Apache Spark
Before you begin
sbt
To build your Scala application using the YugabyteDB Spark Connector for YCQL, add the following sbt dependency to your application:
libraryDependencies += "com.yugabyte.spark" %% "spark-cassandra-connector" % "2.4-yb-3"
Build a sample application
This tutorial assumes that you have:
-
installed YugabyteDB, created a universe, and are able to interact with it using the YCQL shell (
ycqlsh
). If not, please follow instructions in the Quick start guide. -
installed Scala version 2.12 or later and sbt 1.3.8 or later.
-
installed the
sbt-assembly
plugin in your sbt project, as follows:
addSbtPlugin("com.eed3si9n" % "sbt-assembly" % "0.14.10")
Create the sbt build file
Create an sbt build file (build.sbt
) and add the following content into it.
name := "CassandraSparkWordCount"
version := "1.0"
scalaVersion := "2.11.12"
scalacOptions := Seq("-unchecked", "-deprecation")

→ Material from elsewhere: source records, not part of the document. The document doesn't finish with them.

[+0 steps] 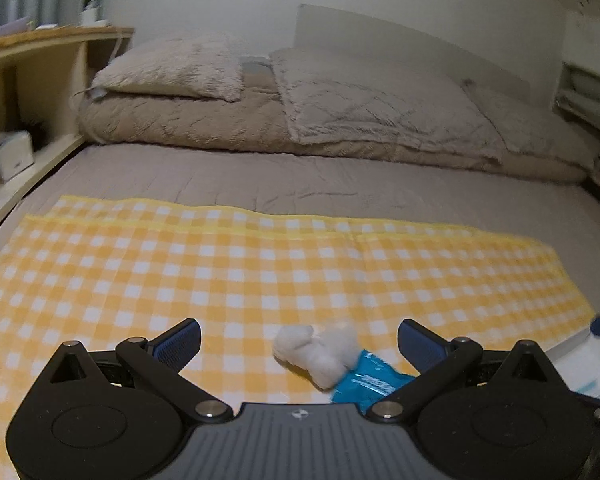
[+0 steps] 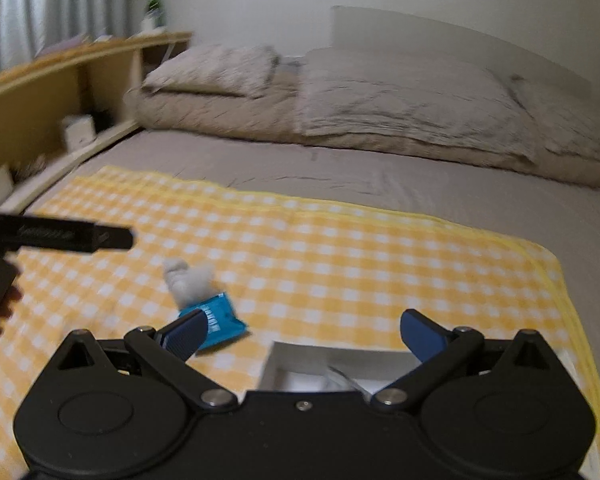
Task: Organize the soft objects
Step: 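Grasp the white cotton wad with left tool while right tool grasps the blue packet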
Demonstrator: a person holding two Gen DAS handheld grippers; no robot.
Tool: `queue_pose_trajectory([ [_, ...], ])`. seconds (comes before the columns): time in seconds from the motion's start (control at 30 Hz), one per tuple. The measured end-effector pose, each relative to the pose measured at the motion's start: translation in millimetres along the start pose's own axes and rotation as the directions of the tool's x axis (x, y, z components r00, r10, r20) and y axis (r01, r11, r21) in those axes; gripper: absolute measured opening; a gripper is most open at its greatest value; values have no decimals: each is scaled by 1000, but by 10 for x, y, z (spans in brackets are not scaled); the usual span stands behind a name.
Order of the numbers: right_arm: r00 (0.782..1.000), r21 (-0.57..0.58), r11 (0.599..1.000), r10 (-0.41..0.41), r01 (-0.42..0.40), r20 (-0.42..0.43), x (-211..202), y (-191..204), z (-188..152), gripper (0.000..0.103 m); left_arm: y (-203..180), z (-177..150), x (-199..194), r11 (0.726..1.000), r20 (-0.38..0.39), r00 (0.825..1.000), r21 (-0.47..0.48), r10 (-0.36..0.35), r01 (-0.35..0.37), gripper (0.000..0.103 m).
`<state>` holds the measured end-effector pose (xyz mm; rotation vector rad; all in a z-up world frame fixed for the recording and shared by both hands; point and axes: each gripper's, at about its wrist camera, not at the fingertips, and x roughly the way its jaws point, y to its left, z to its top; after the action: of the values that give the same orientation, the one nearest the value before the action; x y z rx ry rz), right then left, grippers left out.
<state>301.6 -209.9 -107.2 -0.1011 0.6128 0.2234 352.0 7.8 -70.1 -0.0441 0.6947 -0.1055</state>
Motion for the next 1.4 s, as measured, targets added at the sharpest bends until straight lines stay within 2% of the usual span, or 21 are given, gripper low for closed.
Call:
queue_pose_trajectory([
  [0.13,1000,-140,990,3,-4,-8,242,250,10,103,45,46,213,998,-41,999,53,-19,22,102],
  [0.23,999,-200,979,27,-35,-43,437,375,20,103,58,86,350,995,-63,997,89,-44,49,97],
  [0.5,983,-264,951,128,-160,-133,948,586,5,88,18,26,768,980,-132,987,167,-89,111,86],
  [0.63,977,-241,951,166,-194,-132,1110,610,26,87,2,-36,924,972,-147,983,194,-107,134,86],
  [0.73,970,-250,941,199,-229,-141,1217,646,24,85,-12,-98,1021,963,-152,984,237,-91,126,86],
  [0.83,962,-279,926,213,-254,-169,1326,701,-11,82,37,-138,1081,962,-153,984,241,-89,125,86],
  [0.9,959,-310,914,212,-262,-186,1392,741,-39,75,76,-151,1090,964,-156,983,229,-99,133,86],
  [0.93,956,-313,911,216,-270,-197,1418,744,-47,71,87,-159,1095,964,-156,982,228,-102,136,86],
  [1.0,948,-318,902,226,-291,-226,1457,762,-54,57,86,-168,1100,962,-155,982,233,-107,142,86],
  [1.17,944,-366,880,228,-304,-238,1423,805,-101,52,38,-187,1094,952,-152,981,263,-117,154,87],
  [1.33,932,-380,860,252,-339,-261,1341,805,-151,50,-30,-234,1119,936,-169,978,309,-124,172,87],
  [1.4,929,-383,856,256,-347,-269,1314,802,-171,50,-57,-252,1142,929,-179,976,326,-120,174,83],
])
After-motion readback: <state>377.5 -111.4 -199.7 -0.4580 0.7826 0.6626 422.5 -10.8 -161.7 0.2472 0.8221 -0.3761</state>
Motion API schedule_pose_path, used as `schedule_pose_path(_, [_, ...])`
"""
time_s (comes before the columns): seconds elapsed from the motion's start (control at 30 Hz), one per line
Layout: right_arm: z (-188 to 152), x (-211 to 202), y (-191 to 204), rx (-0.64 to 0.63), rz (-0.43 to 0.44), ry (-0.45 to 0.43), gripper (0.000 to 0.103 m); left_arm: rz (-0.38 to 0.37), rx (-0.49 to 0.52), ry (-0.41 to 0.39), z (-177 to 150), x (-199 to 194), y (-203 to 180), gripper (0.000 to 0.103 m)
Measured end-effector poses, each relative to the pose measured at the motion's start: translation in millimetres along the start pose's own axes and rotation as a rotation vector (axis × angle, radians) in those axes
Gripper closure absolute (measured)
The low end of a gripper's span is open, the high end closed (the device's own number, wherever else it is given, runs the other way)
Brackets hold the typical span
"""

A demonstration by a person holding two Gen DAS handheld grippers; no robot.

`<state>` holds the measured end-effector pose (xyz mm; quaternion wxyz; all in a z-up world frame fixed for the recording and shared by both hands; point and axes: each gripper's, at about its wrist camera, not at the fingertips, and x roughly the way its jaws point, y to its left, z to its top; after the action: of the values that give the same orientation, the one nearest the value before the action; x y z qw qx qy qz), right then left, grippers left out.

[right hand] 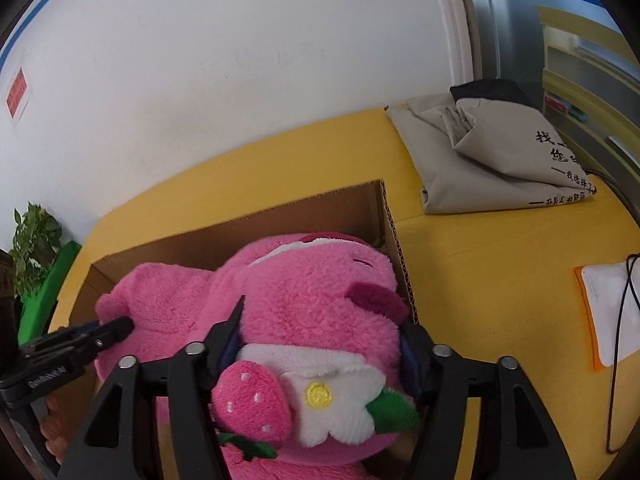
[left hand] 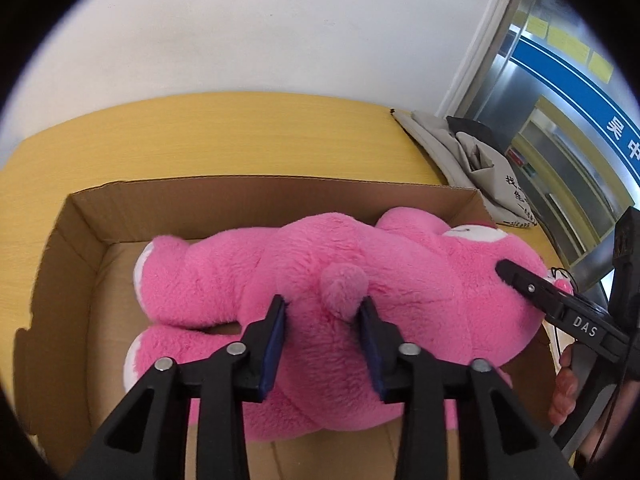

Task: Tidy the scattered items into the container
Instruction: 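Lower the pink bear into the box and open both grippers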

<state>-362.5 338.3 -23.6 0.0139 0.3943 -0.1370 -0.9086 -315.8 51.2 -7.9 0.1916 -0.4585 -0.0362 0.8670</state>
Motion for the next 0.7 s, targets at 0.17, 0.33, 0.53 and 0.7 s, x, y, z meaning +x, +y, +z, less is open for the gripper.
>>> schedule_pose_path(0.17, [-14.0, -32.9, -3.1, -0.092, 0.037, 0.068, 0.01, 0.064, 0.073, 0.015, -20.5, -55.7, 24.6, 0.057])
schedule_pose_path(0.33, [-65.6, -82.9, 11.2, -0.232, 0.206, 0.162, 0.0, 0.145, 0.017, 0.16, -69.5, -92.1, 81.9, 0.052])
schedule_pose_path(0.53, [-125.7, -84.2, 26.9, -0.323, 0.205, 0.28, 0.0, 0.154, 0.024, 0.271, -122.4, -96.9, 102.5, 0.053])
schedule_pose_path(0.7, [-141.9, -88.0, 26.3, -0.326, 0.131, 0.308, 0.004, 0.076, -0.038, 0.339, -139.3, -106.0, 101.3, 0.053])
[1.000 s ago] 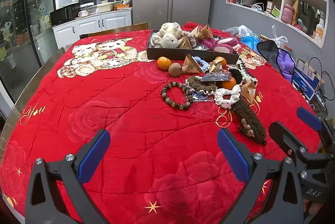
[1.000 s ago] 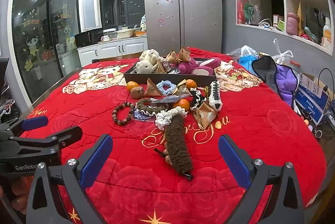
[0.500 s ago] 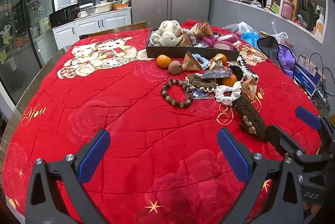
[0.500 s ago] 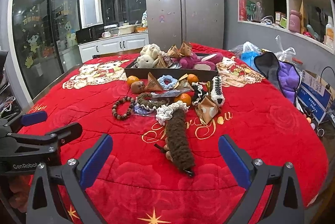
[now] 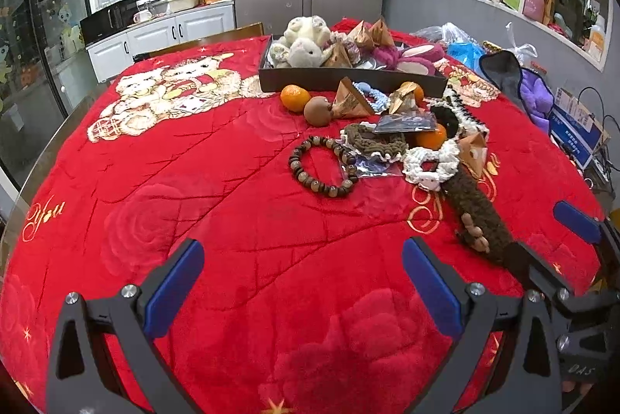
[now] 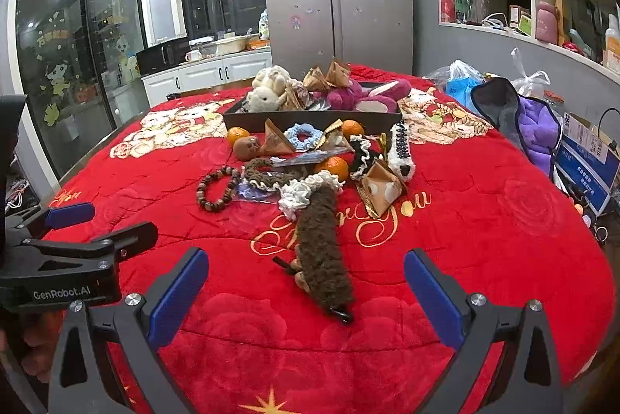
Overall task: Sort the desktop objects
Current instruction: 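Reach both tools toward the brown fuzzy plush stick and bead bracelet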
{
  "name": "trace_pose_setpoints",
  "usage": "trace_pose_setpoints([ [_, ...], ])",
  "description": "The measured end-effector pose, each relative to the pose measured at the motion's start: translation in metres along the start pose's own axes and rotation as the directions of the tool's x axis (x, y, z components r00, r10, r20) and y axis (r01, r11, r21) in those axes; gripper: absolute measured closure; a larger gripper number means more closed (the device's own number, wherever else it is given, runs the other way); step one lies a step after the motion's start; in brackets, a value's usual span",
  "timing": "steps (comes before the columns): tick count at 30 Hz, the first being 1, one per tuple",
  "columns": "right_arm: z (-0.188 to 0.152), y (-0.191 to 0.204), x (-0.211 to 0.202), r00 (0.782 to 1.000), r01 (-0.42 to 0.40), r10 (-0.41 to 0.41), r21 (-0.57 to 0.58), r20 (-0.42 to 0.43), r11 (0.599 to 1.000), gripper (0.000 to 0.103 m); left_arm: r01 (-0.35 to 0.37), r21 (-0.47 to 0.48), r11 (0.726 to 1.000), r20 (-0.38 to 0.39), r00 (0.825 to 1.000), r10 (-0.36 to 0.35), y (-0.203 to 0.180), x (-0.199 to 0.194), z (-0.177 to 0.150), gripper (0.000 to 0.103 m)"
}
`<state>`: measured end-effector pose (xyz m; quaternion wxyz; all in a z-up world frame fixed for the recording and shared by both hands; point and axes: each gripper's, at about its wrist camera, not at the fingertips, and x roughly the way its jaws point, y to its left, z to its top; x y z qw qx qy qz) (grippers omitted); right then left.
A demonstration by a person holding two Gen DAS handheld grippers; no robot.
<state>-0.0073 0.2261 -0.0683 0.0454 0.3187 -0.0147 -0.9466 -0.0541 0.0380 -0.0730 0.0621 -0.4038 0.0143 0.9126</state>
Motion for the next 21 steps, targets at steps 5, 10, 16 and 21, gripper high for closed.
trace_pose_setpoints([
  [5, 0.0, -0.003, 0.018, 0.999, 0.008, -0.009, -0.021, -0.039, 1.0, 0.0, -0.002, 0.001, 1.0, -0.043, 0.999, 0.002, -0.001, 0.03, 0.011, 0.0],
  [10, 0.003, -0.015, 0.041, 0.997, 0.01, -0.009, 0.013, -0.08, 1.0, 0.0, -0.007, 0.002, 1.0, -0.094, 0.996, 0.007, 0.001, 0.065, 0.027, 0.0],
  [16, 0.003, -0.028, 0.071, 0.989, 0.011, -0.004, 0.046, -0.15, 0.999, 0.0, 0.014, 0.008, 1.0, -0.144, 0.99, -0.013, -0.004, 0.1, 0.041, 0.0],
  [21, 0.003, -0.029, 0.094, 0.974, 0.006, 0.004, 0.043, -0.227, 0.999, 0.0, 0.008, 0.022, 1.0, -0.153, 0.988, -0.005, -0.007, 0.12, 0.045, 0.0],
])
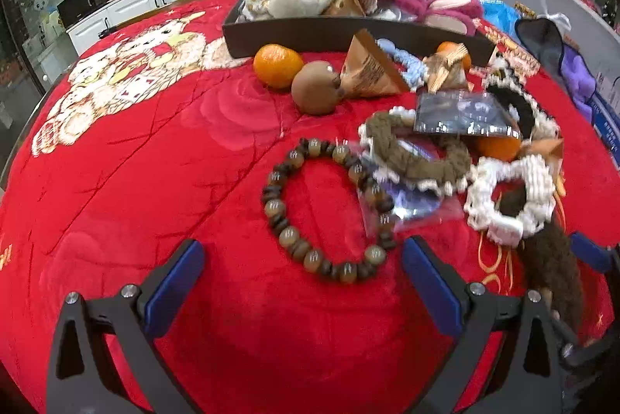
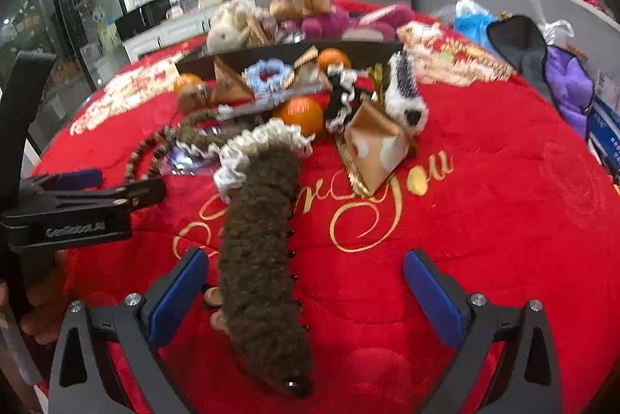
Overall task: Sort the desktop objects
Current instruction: 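Reach both tools toward the brown fuzzy plush stick and bead bracelet, then close the right tool on the brown fuzzy plush stick while the left tool grasps the wooden bead bracelet, then lift both held items and carry them over the dark tray of plush toys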
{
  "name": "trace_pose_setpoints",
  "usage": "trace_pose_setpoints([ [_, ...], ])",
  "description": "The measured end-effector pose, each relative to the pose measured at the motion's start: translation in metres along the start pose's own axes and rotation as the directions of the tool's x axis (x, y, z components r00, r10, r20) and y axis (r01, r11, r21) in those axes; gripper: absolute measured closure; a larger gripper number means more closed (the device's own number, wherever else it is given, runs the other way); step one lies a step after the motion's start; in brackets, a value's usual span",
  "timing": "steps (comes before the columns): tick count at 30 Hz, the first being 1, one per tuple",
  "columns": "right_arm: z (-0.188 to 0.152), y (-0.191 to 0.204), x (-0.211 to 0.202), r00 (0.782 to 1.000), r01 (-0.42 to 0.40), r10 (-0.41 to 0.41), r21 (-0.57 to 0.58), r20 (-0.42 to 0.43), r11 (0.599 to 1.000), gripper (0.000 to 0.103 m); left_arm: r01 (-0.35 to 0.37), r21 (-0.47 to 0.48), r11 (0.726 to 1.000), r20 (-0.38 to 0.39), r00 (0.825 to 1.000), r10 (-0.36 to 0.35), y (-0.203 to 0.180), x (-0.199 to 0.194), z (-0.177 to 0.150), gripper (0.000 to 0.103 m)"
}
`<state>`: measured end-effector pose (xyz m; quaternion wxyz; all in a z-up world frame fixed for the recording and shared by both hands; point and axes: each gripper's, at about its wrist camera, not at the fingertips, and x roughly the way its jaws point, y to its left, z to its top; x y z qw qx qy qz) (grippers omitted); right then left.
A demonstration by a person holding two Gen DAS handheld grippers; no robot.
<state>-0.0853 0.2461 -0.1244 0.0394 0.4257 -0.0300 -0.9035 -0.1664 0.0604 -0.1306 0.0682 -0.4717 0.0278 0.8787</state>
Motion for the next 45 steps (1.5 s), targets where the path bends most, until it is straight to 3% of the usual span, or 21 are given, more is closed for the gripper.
trace_pose_setpoints([
  [5, 0.002, 0.015, 0.009, 0.997, 0.063, -0.067, -0.101, -0.032, 0.993, 0.0, 0.008, 0.001, 1.0, 0.017, 1.0, -0.008, 0.001, 0.005, 0.002, 0.0],
  [15, 0.003, 0.01, 0.009, 0.998, 0.047, -0.05, -0.082, -0.036, 0.996, 0.0, 0.012, -0.002, 1.0, 0.021, 1.0, -0.012, 0.002, 0.004, 0.002, 0.001],
  [17, 0.004, 0.01, 0.009, 0.998, 0.046, -0.048, -0.079, -0.032, 0.996, 0.002, 0.019, -0.006, 1.0, 0.038, 0.999, -0.019, 0.002, 0.001, 0.001, 0.011],
  [18, 0.004, 0.01, 0.009, 0.998, 0.047, -0.05, -0.075, -0.028, 0.996, 0.005, 0.023, -0.005, 1.0, 0.048, 0.999, -0.022, 0.002, -0.001, 0.001, 0.021],
  [19, 0.004, 0.009, 0.007, 0.998, 0.053, -0.054, -0.07, -0.017, 0.996, 0.015, 0.024, -0.008, 1.0, 0.06, 0.998, -0.024, 0.003, -0.003, 0.0, 0.033],
  [20, 0.003, 0.009, 0.004, 0.999, 0.047, -0.047, -0.067, -0.002, 0.997, 0.031, 0.027, -0.016, 1.0, 0.071, 0.997, -0.026, 0.005, -0.005, 0.0, 0.039],
  [23, 0.0, 0.009, -0.002, 0.998, 0.055, -0.053, -0.062, 0.032, 0.997, 0.062, 0.051, -0.055, 0.997, 0.088, 0.995, -0.046, 0.013, -0.008, -0.001, 0.068],
  [28, -0.004, 0.007, -0.007, 0.998, 0.046, -0.045, -0.023, 0.046, 0.999, 0.063, 0.094, -0.104, 0.99, 0.107, 0.991, -0.082, 0.026, -0.013, -0.006, 0.092],
  [34, -0.006, 0.002, -0.018, 0.999, 0.004, -0.005, 0.034, 0.05, 0.999, 0.063, 0.092, -0.094, 0.991, 0.132, 0.988, -0.079, 0.028, -0.024, -0.011, 0.092],
  [45, 0.001, 0.004, -0.058, 0.989, -0.007, 0.001, 0.047, 0.145, 0.999, 0.063, 0.091, -0.114, 0.989, 0.216, 0.974, -0.064, 0.048, -0.077, -0.017, 0.092],
])
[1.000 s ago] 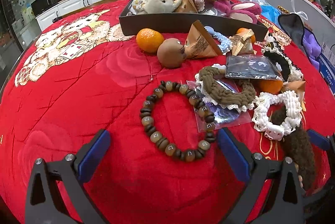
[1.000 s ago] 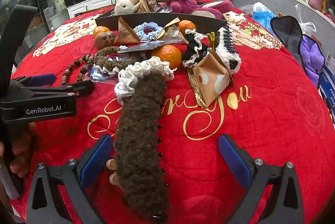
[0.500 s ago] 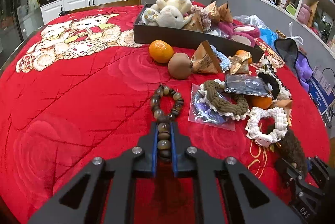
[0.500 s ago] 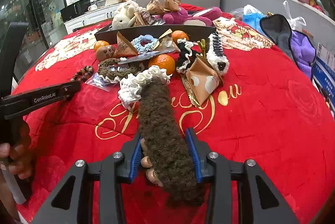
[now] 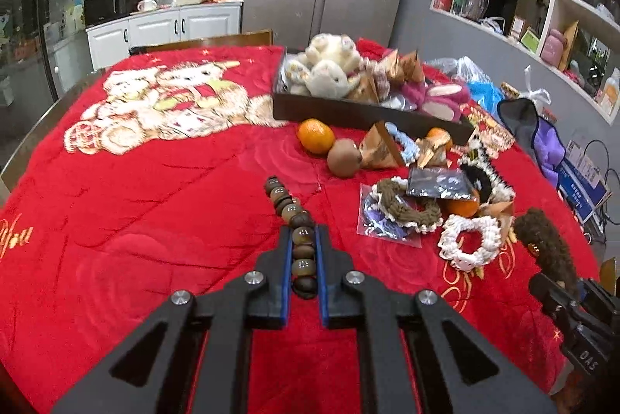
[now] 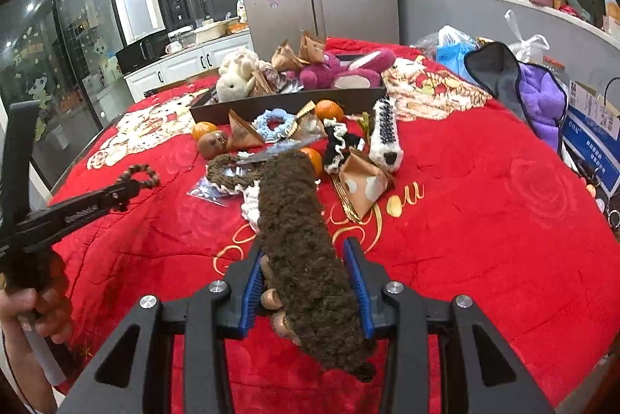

val sparkVersion = "2.4.4"
// maven repo at https://mvnrepository.com/artifact/com.yugabyte.spark/spark-cassandra-connector
libraryDependencies += "com.yugabyte.spark" %% "spark-cassandra-connector" % "2.4-yb-3"
// maven repo at https://mvnrepository.com/artifact/org.apache.spark/spark-core
libraryDependencies += "org.apache.spark" %% "spark-core" % sparkVersion % Provided
// maven repo at https://mvnrepository.com/artifact/org.apache.spark/spark-sql
libraryDependencies += "org.apache.spark" %% "spark-sql" % sparkVersion % Provided
Write a sample application
Copy the following contents into the file CassandraSparkWordCount.scala
.
package com.yugabyte.sample.apps
import com.datastax.spark.connector.cql.CassandraConnector
import org.apache.spark.SparkConf
import org.apache.spark.sql.SparkSession
object CassandraSparkWordCount {
val DEFAULT_KEYSPACE = "ybdemo";
val DEFAULT_INPUT_TABLENAME = "lines";
val DEFAULT_OUTPUT_TABLENAME = "wordcounts";
def main(args: Array[String]): Unit = {
// Setup the local spark master, with the desired parallelism.
val conf =
new SparkConf()
.setAppName("yb.wordcount")
.setMaster("local[*]")
.set("spark.cassandra.connection.host", "127.0.0.1")
val spark =
SparkSession
.builder
.config(conf)
.getOrCreate
// Create the Spark context object.
val sc = spark.sparkContext
// Create the Cassandra connector to Spark.
val connector = CassandraConnector.apply(conf)
// Create a Cassandra session, and initialize the keyspace.
val session = connector.openSession
//------------ Setting Input source (Cassandra table only) -------------\\
val inputTable = DEFAULT_KEYSPACE + "." + DEFAULT_INPUT_TABLENAME
// Drop the sample table if it already exists.
session.execute(s"DROP TABLE IF EXISTS ${inputTable};")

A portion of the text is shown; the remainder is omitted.